Stenberg, who is set to star in an upcoming film inspired by Black Lives Matter, is one of the leading influencers raising awareness around all of these issues.

In the interview, she goes beyond intersectionality to also address the lives of marginalized members of society and how their existence can be seen as revolutionary acts because they don't necessarily conform to the status quo.

“When you are yourself and someone who’s marginalized, it becomes a revolutionary act."”

- Amandla Stenberg

"People experience all kinds of prejudice because of all different parts of themselves. And that doesn’t make one part more important than the other," she said. "We live in a society that does not openly accept every kind of human being. And so the result is when you are yourself and someone who’s marginalized, it becomes a revolutionary act."

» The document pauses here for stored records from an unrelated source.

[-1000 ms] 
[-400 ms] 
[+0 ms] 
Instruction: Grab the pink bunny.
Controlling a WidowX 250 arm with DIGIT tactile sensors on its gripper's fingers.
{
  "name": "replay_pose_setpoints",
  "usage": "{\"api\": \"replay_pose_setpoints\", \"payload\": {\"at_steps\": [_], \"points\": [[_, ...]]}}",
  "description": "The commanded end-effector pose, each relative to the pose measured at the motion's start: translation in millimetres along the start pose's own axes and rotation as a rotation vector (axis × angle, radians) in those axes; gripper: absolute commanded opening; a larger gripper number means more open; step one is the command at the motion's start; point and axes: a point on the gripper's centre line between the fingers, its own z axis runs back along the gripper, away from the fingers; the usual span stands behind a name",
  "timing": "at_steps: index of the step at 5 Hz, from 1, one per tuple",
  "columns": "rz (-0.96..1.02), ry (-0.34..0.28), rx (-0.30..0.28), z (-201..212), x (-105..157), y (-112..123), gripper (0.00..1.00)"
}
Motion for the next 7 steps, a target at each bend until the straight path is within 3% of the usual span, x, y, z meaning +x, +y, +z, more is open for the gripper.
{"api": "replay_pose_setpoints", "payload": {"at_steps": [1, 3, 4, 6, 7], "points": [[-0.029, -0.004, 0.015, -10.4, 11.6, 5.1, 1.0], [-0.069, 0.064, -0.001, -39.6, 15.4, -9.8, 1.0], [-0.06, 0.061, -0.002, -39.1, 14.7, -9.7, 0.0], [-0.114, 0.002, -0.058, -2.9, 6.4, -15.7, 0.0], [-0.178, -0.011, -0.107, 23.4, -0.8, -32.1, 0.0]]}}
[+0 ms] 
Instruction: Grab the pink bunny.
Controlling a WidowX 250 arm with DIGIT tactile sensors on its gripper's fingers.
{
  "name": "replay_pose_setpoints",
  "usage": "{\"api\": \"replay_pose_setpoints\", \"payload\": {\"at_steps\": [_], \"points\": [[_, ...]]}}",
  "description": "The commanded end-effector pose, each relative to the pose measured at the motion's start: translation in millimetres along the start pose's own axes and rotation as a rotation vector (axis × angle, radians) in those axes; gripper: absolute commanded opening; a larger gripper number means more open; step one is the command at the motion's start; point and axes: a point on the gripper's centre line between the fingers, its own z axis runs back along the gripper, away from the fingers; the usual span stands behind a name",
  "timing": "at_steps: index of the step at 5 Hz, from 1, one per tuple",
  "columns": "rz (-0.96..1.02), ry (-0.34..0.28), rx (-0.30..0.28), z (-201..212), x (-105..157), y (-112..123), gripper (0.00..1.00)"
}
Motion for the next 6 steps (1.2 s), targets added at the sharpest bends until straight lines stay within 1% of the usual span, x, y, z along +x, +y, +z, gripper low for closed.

As a vocal black, bisexual woman, Stenberg has consistently spoken out about her own identity and sexuality. She admits that by being a part of these marginalized communities her own being is often times treated as some sort of revolutionary or political act, too. 

"Unfortunately or not unfortunately, take it as you will, when you are a marginalized person or a woman of color and/or someone who's a part of the LGBTQ community, your acts become politicized, just by being yourself," she said. "Because we're not completely accepting of all different kinds of human beings... by being myself, I'm doing something political." 

Stenberg said she has received both criticism and support for speaking out about these social issues but the latter is the only thing she is focused on and inspired by. 

"For the people who feel inspired by what I'm doing, there's something so concrete and powerful in what's happening when they feel empowered," Stenberg said. "There's actually some kind of growth or self-acceptance, some kind of self-love that's actually being triggered, hopefully. And that's real."